## Task directions
Print the listing below only from the line that has "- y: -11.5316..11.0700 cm" through the line that has "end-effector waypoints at", exactly, and drop any picture.

"""

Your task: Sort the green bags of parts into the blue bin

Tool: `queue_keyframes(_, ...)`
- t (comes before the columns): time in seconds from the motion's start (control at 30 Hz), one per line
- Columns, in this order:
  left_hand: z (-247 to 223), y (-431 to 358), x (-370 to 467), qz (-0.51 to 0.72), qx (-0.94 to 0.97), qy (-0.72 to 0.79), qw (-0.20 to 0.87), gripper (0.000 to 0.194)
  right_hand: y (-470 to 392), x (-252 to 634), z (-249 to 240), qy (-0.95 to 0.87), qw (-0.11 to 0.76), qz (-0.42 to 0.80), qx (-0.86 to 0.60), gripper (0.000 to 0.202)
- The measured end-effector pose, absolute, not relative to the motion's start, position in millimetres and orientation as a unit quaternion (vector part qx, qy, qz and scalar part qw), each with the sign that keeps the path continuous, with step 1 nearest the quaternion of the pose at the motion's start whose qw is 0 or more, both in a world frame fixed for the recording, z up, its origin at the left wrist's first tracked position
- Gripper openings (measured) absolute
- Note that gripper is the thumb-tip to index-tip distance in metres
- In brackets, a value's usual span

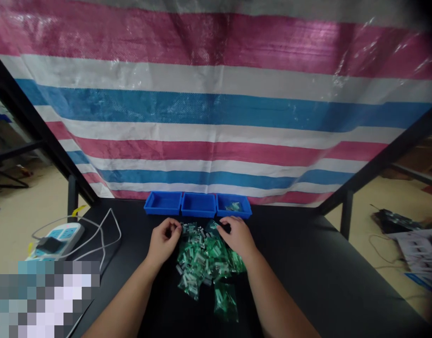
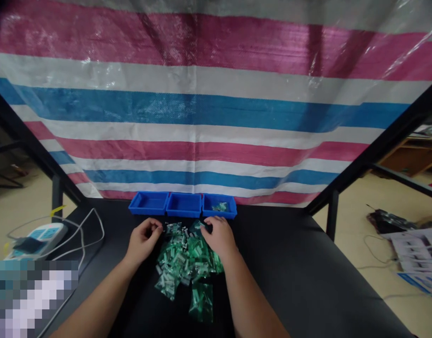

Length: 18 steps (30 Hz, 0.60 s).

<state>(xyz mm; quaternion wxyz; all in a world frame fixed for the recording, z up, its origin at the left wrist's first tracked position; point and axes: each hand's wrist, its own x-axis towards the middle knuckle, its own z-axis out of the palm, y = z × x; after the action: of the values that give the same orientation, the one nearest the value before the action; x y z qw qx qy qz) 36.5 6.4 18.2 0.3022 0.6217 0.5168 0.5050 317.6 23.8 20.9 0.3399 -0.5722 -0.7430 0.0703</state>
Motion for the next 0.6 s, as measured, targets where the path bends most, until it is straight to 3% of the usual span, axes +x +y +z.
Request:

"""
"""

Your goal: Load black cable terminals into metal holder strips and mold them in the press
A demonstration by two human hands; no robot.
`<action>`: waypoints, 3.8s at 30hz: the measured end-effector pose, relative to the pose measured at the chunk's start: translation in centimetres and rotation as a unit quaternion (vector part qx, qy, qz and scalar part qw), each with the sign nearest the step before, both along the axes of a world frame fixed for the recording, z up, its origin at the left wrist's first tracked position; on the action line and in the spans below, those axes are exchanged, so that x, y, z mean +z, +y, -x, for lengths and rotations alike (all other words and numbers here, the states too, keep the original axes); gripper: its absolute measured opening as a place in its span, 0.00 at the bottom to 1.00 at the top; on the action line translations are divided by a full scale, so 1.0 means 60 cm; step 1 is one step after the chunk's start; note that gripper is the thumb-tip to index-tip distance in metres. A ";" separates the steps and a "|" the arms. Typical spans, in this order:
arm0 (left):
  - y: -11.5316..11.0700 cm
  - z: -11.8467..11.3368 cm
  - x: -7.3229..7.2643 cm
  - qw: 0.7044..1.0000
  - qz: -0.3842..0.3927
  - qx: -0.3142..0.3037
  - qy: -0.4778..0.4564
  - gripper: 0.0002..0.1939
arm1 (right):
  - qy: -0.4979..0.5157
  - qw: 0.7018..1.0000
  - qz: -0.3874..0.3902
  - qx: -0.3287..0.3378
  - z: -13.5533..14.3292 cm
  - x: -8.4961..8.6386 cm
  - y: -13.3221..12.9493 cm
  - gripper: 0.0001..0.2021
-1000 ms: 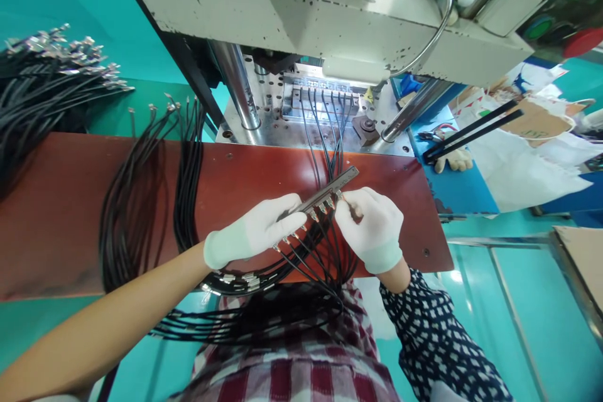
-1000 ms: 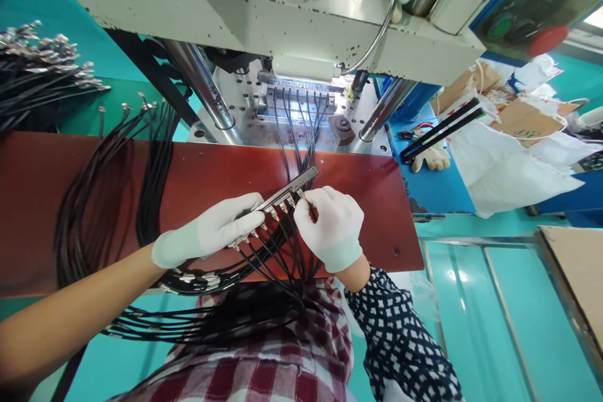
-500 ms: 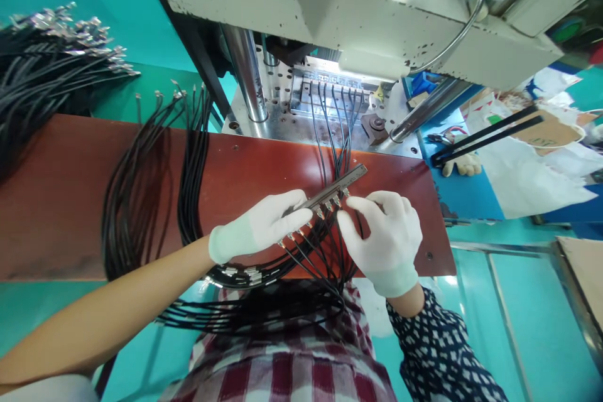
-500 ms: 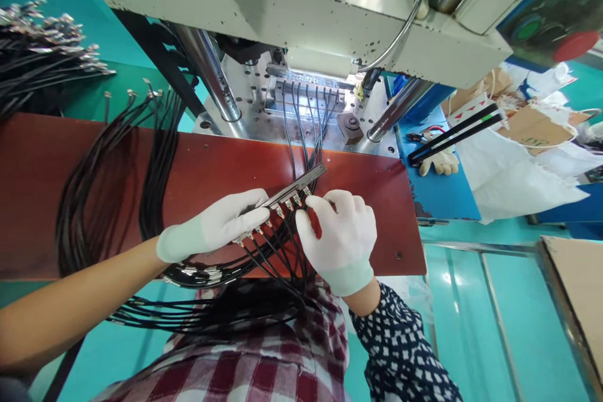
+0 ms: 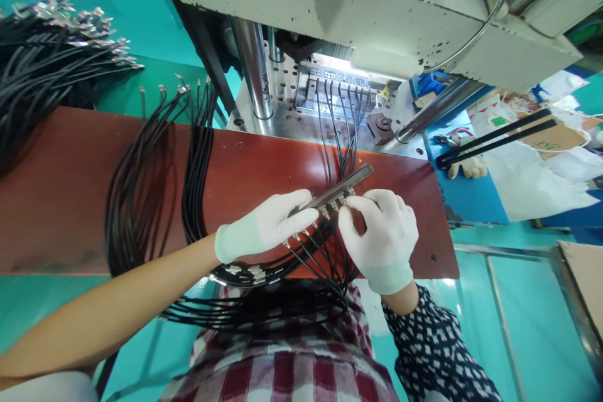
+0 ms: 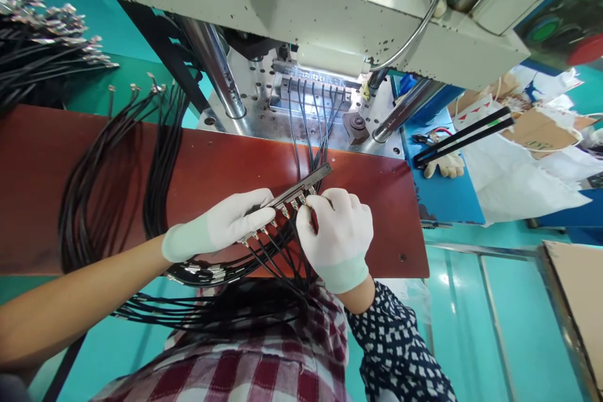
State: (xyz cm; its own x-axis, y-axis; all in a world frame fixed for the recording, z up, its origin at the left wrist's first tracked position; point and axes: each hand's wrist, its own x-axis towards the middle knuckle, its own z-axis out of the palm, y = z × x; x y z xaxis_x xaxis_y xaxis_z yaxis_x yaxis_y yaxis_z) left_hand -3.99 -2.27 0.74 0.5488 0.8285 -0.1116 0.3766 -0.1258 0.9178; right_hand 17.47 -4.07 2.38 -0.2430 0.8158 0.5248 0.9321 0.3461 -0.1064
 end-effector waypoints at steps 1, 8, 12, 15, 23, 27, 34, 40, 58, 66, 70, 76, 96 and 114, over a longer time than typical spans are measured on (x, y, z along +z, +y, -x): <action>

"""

## Response
  - y: -11.5316..11.0700 cm
  - z: -11.8467..11.3368 cm
  - x: -7.3229..7.2643 cm
  - qw: 0.7044..1.0000
  - qz: -0.3842..0.3927
  - qx: -0.3142..0.3037
  - qy: -0.4778..0.4564
  - gripper: 0.0002..0.1939
arm1 (right):
  - qy: -0.4979..0.5157
  - qw: 0.7018..1.0000
  - qz: -0.3874..0.3902
  - qx: -0.3287..0.3378
  - z: -13.5533..14.3292 cm
  - x: -8.4961..8.6386 cm
  - y: -13.3221..12.9493 cm
  - gripper: 0.0001..0.2021
-1000 ms: 
-1000 ms: 
-500 ms: 
-500 ms: 
+0 ms: 
+0 ms: 
State: (xyz cm; its own x-axis, y-axis; all in a world frame fixed for the recording, z up, its origin at the left wrist's first tracked position; point and axes: each hand's wrist, its own x-axis towards the middle knuckle, its own z-axis out of the palm, y = z × x; x y z xaxis_x xaxis_y xaxis_z yaxis_x yaxis_y yaxis_z) left_hand -3.99 -2.27 0.74 0.5488 0.8285 -0.1116 0.3766 -0.1258 0.9178; right_hand 17.47 -4.07 2.38 -0.2430 0.8158 0.5248 0.9321 0.3461 -0.1064
 end-effector waypoints at steps 1, 8, 12, 15, 23, 27, 34, 40, 58, 66, 70, 76, 96 and 114, over a longer time than typical spans are measured on (x, y, z along +z, +y, -x): <action>

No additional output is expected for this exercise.